From its first moments -- which show a sexily body-stockinged Adam and Eve embracing on one side of the stage while an apelike hominid gazes at them from the other -- Stephen J. Lavezza's production is riveting. In a pair of exciting performances, William Denis's Drummond and Louis Schaefer's Brady go at each other like a couple of anguished, aging bulls, both inflicting and receiving injury. Kelly Burke is an appealing Rachel, and Josh Hartwell a quietly dignified Cates -- though I do wish he'd shown a little more love and enthusiasm when Rachel asked him to leave town with her. Matt Sheahan displays Hornbeck's wiry intelligence to perfection, and Paul Page's performance as the sermonizing preacher stops the show. There's strength in all the smaller roles, too, with notable performances from Patty Mintz Figel, Theresa Reid, Max Posner and the luminous Denise Perry-Olson. A terrific selection of religious music compiled by IAEden Hovorka accompanies the action.

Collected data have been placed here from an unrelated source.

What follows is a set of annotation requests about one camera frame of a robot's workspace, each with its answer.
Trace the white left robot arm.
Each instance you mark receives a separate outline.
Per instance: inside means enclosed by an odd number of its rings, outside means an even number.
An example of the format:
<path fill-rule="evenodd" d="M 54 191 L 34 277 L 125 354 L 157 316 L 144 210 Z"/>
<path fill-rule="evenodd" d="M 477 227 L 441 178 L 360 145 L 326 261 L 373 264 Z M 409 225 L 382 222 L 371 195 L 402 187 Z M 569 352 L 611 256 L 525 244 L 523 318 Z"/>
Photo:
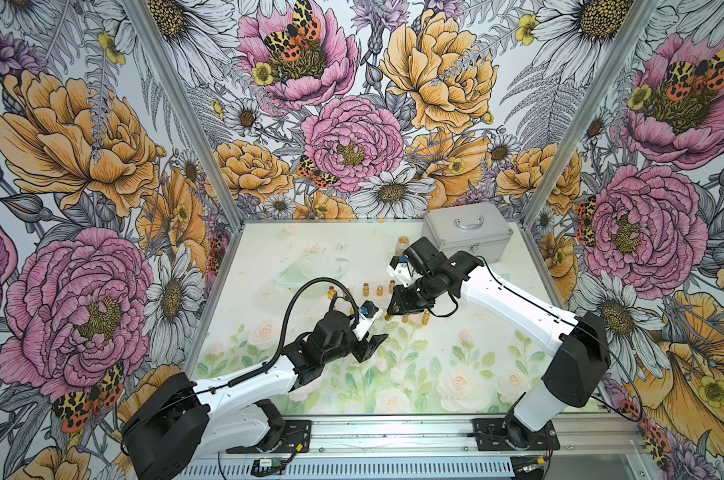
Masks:
<path fill-rule="evenodd" d="M 358 318 L 330 310 L 313 331 L 284 346 L 271 367 L 199 381 L 170 376 L 121 430 L 137 477 L 172 479 L 196 457 L 232 448 L 274 449 L 284 421 L 273 397 L 313 383 L 336 360 L 370 359 L 387 338 L 370 332 L 384 316 L 371 301 Z"/>

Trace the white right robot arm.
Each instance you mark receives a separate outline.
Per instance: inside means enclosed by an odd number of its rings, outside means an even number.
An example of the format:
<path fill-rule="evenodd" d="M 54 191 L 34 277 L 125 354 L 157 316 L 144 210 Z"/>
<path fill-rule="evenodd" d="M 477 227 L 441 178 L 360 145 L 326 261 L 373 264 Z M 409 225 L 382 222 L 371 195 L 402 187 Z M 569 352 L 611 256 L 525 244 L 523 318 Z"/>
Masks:
<path fill-rule="evenodd" d="M 604 320 L 581 316 L 540 301 L 504 281 L 482 257 L 459 251 L 420 253 L 411 247 L 391 258 L 396 284 L 387 313 L 404 316 L 431 310 L 447 295 L 482 307 L 515 325 L 550 356 L 539 384 L 525 392 L 506 413 L 489 439 L 513 450 L 536 447 L 547 425 L 568 407 L 585 406 L 611 366 Z"/>

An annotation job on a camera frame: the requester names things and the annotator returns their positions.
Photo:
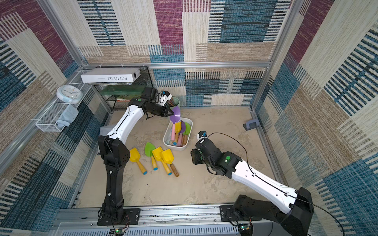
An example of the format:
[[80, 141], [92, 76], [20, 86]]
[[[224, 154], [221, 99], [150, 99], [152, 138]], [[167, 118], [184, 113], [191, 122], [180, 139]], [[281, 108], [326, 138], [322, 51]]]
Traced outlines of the purple shovel pink handle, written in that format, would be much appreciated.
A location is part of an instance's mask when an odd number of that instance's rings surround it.
[[173, 115], [170, 117], [172, 122], [171, 140], [175, 143], [176, 139], [176, 126], [175, 124], [180, 121], [181, 111], [179, 106], [171, 108]]
[[178, 143], [177, 143], [177, 146], [179, 146], [179, 147], [182, 145], [183, 135], [184, 135], [184, 132], [186, 130], [186, 125], [185, 125], [184, 121], [181, 121], [181, 125], [182, 125], [182, 129], [179, 133], [179, 138], [178, 138]]

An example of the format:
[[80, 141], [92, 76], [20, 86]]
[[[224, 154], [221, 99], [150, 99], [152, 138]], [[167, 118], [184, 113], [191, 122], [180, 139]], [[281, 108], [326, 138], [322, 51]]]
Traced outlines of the yellow shovel blue tip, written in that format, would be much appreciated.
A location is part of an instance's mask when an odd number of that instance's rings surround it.
[[175, 124], [175, 139], [174, 139], [173, 145], [177, 145], [179, 133], [180, 133], [181, 129], [182, 129], [182, 125], [181, 125], [181, 121], [179, 121]]

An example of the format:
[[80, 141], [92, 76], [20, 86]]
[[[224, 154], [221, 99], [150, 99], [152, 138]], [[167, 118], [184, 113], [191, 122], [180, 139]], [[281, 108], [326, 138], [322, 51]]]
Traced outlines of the white plastic storage box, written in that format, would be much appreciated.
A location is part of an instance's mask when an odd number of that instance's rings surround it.
[[188, 118], [181, 118], [180, 122], [176, 124], [176, 129], [181, 128], [181, 131], [174, 135], [172, 135], [172, 124], [172, 121], [170, 121], [163, 137], [163, 143], [172, 150], [185, 150], [191, 137], [193, 121]]

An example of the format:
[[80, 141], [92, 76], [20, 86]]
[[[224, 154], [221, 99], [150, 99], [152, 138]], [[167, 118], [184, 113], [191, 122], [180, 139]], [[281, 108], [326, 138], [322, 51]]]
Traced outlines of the green shovel wooden handle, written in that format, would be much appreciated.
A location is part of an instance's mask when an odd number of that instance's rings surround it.
[[184, 135], [183, 135], [183, 140], [182, 140], [182, 145], [185, 146], [188, 142], [188, 136], [189, 136], [189, 133], [191, 131], [191, 126], [189, 123], [185, 122], [185, 125], [186, 125], [186, 130], [184, 132]]

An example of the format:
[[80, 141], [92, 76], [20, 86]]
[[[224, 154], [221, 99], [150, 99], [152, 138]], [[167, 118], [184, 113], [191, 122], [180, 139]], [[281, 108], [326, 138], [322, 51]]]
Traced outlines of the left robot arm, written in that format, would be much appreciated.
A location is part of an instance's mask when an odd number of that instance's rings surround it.
[[106, 169], [106, 195], [98, 213], [98, 226], [121, 225], [125, 223], [123, 197], [123, 174], [131, 160], [131, 151], [126, 141], [137, 122], [144, 116], [170, 117], [173, 111], [167, 105], [172, 98], [169, 91], [158, 92], [146, 87], [140, 97], [128, 103], [124, 115], [106, 135], [98, 137], [100, 156]]

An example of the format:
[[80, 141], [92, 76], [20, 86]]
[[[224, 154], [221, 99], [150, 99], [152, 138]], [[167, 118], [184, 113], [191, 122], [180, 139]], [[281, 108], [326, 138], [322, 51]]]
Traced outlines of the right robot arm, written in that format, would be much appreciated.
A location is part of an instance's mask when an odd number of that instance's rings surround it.
[[264, 218], [280, 224], [292, 236], [307, 235], [314, 214], [307, 189], [294, 189], [265, 176], [235, 153], [222, 152], [209, 138], [200, 139], [191, 156], [194, 165], [205, 164], [215, 174], [240, 182], [266, 198], [261, 201], [240, 195], [232, 207], [235, 216]]

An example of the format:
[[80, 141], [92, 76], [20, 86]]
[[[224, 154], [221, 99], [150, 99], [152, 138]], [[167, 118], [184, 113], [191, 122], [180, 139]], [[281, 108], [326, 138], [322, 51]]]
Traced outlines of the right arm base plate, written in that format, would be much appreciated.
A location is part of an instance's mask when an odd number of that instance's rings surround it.
[[233, 224], [241, 224], [253, 221], [261, 221], [261, 217], [247, 216], [240, 210], [236, 210], [232, 205], [221, 205], [219, 206], [220, 218], [222, 222], [228, 222]]

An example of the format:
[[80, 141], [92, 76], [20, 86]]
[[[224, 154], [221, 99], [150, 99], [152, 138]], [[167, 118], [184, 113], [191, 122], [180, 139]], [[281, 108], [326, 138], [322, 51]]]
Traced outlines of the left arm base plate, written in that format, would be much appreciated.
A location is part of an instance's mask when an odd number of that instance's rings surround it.
[[116, 213], [115, 216], [111, 216], [105, 213], [104, 209], [100, 209], [98, 212], [98, 226], [116, 226], [116, 225], [137, 225], [139, 222], [140, 208], [124, 208], [123, 213]]

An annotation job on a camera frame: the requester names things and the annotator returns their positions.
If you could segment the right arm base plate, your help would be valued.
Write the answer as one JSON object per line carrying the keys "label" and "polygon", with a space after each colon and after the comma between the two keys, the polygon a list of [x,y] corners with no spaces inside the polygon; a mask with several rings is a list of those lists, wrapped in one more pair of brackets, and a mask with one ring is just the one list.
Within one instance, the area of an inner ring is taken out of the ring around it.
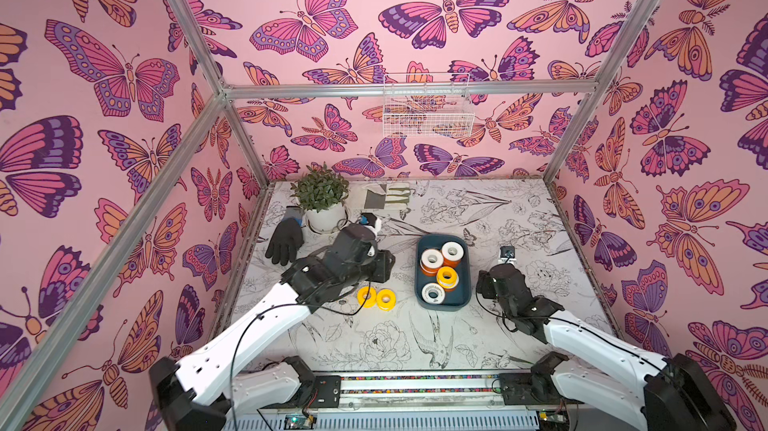
{"label": "right arm base plate", "polygon": [[557,405],[561,395],[549,375],[513,372],[498,376],[498,384],[505,405],[545,406]]}

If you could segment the orange tape roll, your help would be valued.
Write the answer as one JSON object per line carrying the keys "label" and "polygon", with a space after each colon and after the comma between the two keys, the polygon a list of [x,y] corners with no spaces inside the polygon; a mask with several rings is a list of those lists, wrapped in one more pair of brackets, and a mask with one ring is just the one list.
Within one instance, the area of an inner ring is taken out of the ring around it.
{"label": "orange tape roll", "polygon": [[443,265],[456,268],[464,259],[464,247],[456,241],[445,242],[441,247]]}
{"label": "orange tape roll", "polygon": [[425,249],[419,258],[421,272],[427,276],[434,276],[444,266],[444,256],[440,249]]}

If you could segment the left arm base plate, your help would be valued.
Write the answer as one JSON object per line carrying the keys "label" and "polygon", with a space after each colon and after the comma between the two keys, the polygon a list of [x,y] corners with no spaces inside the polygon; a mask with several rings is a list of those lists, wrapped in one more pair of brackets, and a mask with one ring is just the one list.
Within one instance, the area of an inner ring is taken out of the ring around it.
{"label": "left arm base plate", "polygon": [[303,411],[338,408],[341,399],[340,375],[317,376],[306,398],[300,400]]}

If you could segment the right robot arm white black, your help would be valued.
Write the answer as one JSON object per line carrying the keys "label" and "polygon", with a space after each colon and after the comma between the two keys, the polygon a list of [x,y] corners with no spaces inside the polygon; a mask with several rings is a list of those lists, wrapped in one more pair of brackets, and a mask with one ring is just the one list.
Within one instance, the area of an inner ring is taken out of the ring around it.
{"label": "right robot arm white black", "polygon": [[637,430],[734,430],[736,421],[693,359],[632,346],[562,305],[532,294],[510,263],[478,275],[476,290],[496,301],[515,329],[553,347],[533,367],[535,384],[588,404]]}

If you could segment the small yellow white tape roll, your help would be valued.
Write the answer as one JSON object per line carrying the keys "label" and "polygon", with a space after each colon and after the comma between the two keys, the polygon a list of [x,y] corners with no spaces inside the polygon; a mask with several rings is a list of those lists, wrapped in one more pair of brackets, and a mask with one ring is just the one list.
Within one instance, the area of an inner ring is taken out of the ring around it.
{"label": "small yellow white tape roll", "polygon": [[455,268],[443,266],[436,273],[436,282],[444,290],[451,291],[459,284],[459,274]]}

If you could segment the teal plastic storage box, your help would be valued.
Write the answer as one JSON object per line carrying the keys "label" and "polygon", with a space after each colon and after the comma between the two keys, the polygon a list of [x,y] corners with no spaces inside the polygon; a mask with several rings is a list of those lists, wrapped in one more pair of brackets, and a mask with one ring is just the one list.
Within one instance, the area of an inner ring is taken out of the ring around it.
{"label": "teal plastic storage box", "polygon": [[427,234],[417,243],[416,258],[414,293],[420,306],[455,312],[469,303],[474,286],[463,239]]}

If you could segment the white tape roll front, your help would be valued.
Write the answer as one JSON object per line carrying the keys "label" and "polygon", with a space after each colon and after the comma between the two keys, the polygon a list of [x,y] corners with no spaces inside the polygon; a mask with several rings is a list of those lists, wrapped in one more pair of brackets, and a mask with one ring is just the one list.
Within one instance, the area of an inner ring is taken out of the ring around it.
{"label": "white tape roll front", "polygon": [[422,287],[421,297],[426,304],[442,305],[446,298],[446,291],[438,283],[429,282]]}

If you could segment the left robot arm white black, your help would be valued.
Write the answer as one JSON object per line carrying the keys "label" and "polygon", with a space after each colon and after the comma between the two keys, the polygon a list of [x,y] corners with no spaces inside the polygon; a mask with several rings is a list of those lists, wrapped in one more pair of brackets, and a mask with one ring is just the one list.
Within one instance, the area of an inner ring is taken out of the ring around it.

At the end of the play, Drummond stands alone on stage with a Bible in one hand and Darwin's Origin of the Species in the other, finally thwacking the two of them together as if he could will them into consonance. It's an impossible task. Harvard paleontologist Stephen Jay Gould, in his lucid and generous book, Rocks of Ages, suggests that the two modes of thought occupy separate spheres -- or as he calls them -- magisteria, but he also says that both magisteria are crucial. His suggestion for "respectful non-interference" coupled with "intense dialogue" seems to me about as good an accommodation as we're likely to find.